# Information provided
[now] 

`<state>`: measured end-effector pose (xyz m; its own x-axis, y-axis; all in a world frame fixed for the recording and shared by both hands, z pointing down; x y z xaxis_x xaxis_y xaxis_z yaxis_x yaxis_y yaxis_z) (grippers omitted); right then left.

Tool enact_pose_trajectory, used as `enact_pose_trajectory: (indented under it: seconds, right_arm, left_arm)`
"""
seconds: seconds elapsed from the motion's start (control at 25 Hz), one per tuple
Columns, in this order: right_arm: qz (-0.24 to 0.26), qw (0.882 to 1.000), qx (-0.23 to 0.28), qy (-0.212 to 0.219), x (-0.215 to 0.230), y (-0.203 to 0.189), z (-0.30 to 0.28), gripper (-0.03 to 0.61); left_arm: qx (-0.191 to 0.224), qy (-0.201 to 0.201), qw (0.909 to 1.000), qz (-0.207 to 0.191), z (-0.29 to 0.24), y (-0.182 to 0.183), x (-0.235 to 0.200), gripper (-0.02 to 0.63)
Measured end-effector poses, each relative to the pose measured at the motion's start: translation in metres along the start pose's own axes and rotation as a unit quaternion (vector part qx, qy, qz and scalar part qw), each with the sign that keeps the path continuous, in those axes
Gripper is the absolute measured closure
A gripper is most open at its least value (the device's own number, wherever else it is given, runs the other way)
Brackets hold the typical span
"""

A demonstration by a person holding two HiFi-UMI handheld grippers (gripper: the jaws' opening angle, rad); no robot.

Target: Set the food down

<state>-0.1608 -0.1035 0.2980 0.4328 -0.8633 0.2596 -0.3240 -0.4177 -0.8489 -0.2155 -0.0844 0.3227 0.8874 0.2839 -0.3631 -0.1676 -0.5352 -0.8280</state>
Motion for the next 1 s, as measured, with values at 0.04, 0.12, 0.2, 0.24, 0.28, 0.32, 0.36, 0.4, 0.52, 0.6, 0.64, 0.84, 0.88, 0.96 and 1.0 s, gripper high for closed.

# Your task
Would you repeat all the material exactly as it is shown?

# Expected output
[now] 

`<state>`: measured end-effector pose (xyz m; its own x-axis, y-axis; all in a world frame fixed for the recording and shared by both hands, z pointing down; x y z xaxis_x xaxis_y xaxis_z yaxis_x yaxis_y yaxis_z) (grippers omitted); right then left.

Tool enact_pose_trajectory, used as `enact_pose_trajectory: (indented under it: seconds, right_arm, left_arm)`
"""
seconds: seconds elapsed from the motion's start (control at 25 Hz), one per tuple
Columns, in this order: right_arm: qz (-0.24 to 0.26), qw (0.882 to 1.000), qx (-0.23 to 0.28), qy (-0.212 to 0.219), x (-0.215 to 0.230), y (-0.203 to 0.189), z (-0.30 to 0.28), gripper (-0.03 to 0.61); left_arm: qx (-0.191 to 0.224), qy (-0.201 to 0.201), qw (0.909 to 1.000), qz (-0.207 to 0.191), z (-0.29 to 0.24), y (-0.182 to 0.183), x (-0.235 to 0.200), gripper (-0.02 to 0.63)
Measured end-effector poses, each relative to the pose measured at the motion's start: translation in metres along the start pose's own axes and rotation as a unit quaternion (vector part qx, qy, qz and scalar part qw), each with the sign that keeps the path continuous, in those axes
Gripper is the absolute measured closure
A gripper is most open at its least value (the device's own number, wherever else it is given, runs the other way)
Brackets hold the typical span
"""

A demonstration by a person holding two HiFi-UMI handheld grippers (gripper: the jaws' opening angle, rad); no robot.

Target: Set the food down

<state>-0.1608 -0.1035 0.2980 0.4328 -0.8633 0.2596 -0.3240 -0.4177 -0.8489 -0.2155 -0.0844 0.3227 0.8874 0.2839 -0.3631 -0.1676 -0.5352 -0.8280</state>
Motion for the next 1 s, as measured, with values at 0.04, 0.12, 0.2, 0.24, 0.28, 0.32, 0.36, 0.4, 0.52, 0.6, 0.64, 0.84, 0.88, 0.96 and 1.0 s, gripper high for closed.

Nothing more is needed for this answer.